I also have no idea how the synchronizer can be used if there is no
hook to add it to a thread.

> 
> Alternately, I was looking at the
> zope.app.publication.zopepublication.ZopePublication. That's where the
> traversal events are fired off, and also where the main transaction
> begin/commit/abort work happens. But no event is fired off in
> beforeTraversal (which is called only once, at the beginning of
> publication, and shouldn't be confused with BeforeTraverseEvent which
> is called for names traversed along the way), and subclassing and
> registering new publications and factories for a new Publication just
> to add (perhaps) one line of code felt grossly disproportionate when
> all I'm interested in is "a new transaction was just started, let this
> third party transaction system start up too".

Right

> 
> Documentation on the 'transaction' package is scant. I can't tell if
> it's primarily an abstraction of a useful tool from the ZODB, or if it
> maybe wants to be a Transaction Manager for Python.
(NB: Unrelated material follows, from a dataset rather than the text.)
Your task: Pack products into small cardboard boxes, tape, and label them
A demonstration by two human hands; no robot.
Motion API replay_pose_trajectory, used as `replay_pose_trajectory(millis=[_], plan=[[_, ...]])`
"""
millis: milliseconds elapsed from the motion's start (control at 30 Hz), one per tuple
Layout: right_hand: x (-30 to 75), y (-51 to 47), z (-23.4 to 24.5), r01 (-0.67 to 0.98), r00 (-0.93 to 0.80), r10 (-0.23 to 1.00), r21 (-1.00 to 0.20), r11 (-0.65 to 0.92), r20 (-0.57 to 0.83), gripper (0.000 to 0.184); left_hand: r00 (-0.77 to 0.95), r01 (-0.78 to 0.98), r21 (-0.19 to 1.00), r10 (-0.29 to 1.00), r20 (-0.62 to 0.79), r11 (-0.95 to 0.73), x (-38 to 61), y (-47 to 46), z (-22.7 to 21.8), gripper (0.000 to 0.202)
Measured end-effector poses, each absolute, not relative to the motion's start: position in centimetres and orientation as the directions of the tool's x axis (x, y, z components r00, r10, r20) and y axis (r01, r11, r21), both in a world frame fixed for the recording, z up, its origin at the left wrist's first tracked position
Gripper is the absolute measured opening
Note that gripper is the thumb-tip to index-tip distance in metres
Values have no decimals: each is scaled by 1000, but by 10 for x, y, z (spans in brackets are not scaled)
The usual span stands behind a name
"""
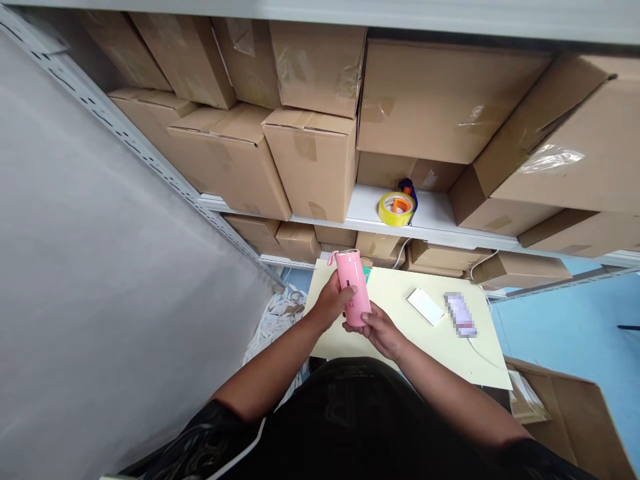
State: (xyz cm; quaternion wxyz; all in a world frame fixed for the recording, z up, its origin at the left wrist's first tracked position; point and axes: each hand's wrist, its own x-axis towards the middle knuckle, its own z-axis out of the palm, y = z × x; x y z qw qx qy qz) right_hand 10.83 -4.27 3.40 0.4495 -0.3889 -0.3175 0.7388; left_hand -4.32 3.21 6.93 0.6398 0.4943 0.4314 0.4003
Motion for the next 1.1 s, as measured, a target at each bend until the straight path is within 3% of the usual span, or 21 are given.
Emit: replay_pose_trajectory(millis=[167, 333, 400, 500, 567, 633, 733, 833, 1000, 1100], plan=[[110, -39, 27, -185, 17, 973, -957, -224, -231, 67, 306, -75, 982, 941, -142, 173, -38, 28, 66, 64], [117, -35, 29, -227, -165, 951, -928, -294, -261, 60, 308, -54, 986, 942, -135, 159, -40, 30, 62, 53], [117, -34, 30, -183, -142, 963, -950, -252, -229, 60, 300, -12, 990, 945, -130, 140, -40, 31, 61, 53], [115, -37, 26, 63, 16, 991, -989, -135, -134, 67, 261, 35, 991, 955, -137, 132, -35, 29, 59, 63], [116, -40, 23, 286, 95, 991, -951, -114, -90, 72, 242, 45, 987, 957, -158, 152, -32, 27, 56, 66], [119, -42, 22, 407, 89, 994, -909, -89, -58, 71, 230, 22, 984, 956, -180, 180, -31, 25, 51, 66], [126, -42, 26, 320, -45, 998, -947, -26, -42, 64, 246, -54, 978, 952, -181, 200, -34, 26, 44, 66], [127, -40, 31, 201, -118, 988, -977, -72, -97, 62, 297, -52, 979, 939, -172, 195, -34, 27, 42, 60], [120, -44, 29, 400, 84, 993, -909, -115, -88, 78, 296, 76, 986, 941, -165, 149, -28, 26, 46, 65], [130, -43, 28, 402, 54, 998, -914, -50, -31, 64, 323, 7, 984, 931, -171, 178, -28, 29, 45, 73]])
If it's the
> latter, it could stand to have more documentation. Trying to figure
> out where to plug in (if possible) in this situation is tricky.
> 
> And I imagine I'm probably overthinking everything at this point
> anyways. Maybe it'd be better to just ask for some kind of two-phase
> commit support in SQLAlchemy's unit of work system where the object
> graph writing and the actual 'commit' command for the storage are more
> obviously separated and usable for API's like Zope's.

I personally don't see this "big" thing. All I need is a simple possibility to 
use a relational database in an object oriented way.